▸ **Task to carry out**: Lines from the start of the data through the line containing "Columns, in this" must be given again exactly. Leave the others out.

▸ **Recorded data**:

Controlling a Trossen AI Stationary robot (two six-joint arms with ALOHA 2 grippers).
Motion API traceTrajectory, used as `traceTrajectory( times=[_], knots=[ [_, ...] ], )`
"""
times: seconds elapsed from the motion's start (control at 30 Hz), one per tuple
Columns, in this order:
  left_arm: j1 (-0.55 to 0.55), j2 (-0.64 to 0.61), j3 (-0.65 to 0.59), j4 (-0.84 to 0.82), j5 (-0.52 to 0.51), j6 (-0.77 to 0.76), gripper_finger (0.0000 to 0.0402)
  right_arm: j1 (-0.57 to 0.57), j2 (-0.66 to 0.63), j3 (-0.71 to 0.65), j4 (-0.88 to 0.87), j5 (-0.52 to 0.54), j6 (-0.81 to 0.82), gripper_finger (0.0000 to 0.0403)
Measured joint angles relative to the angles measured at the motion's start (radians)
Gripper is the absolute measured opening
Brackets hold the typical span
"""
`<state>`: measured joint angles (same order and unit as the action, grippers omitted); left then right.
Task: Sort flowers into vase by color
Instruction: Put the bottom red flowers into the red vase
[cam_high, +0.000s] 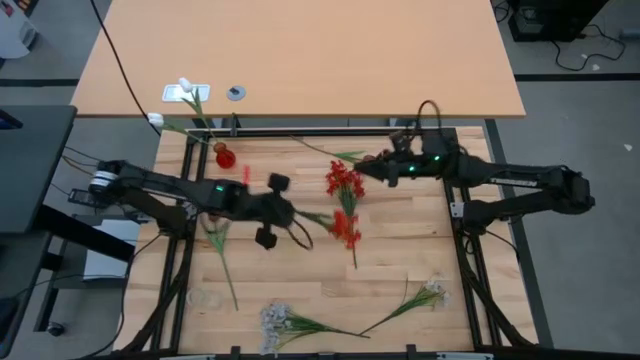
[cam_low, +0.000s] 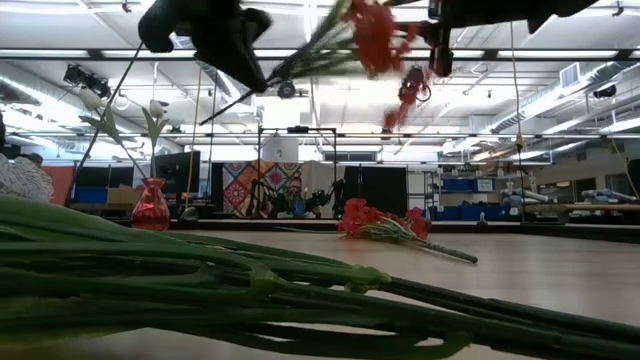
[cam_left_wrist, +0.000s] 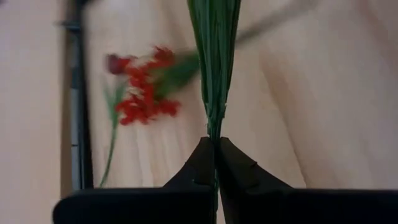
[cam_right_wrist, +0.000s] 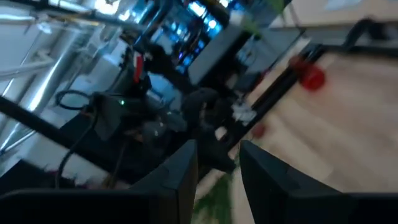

▸ **Completed exercise**:
Controlling a Trossen AI Stationary robot (two six-joint arms with ALOHA 2 grippers).
Motion API traceTrajectory, used as `traceTrajectory( times=[_], knots=[ [_, ...] ], )`
"""
times: seconds elapsed from the motion's start (control at 30 Hz), one per tuple
Columns, in this order:

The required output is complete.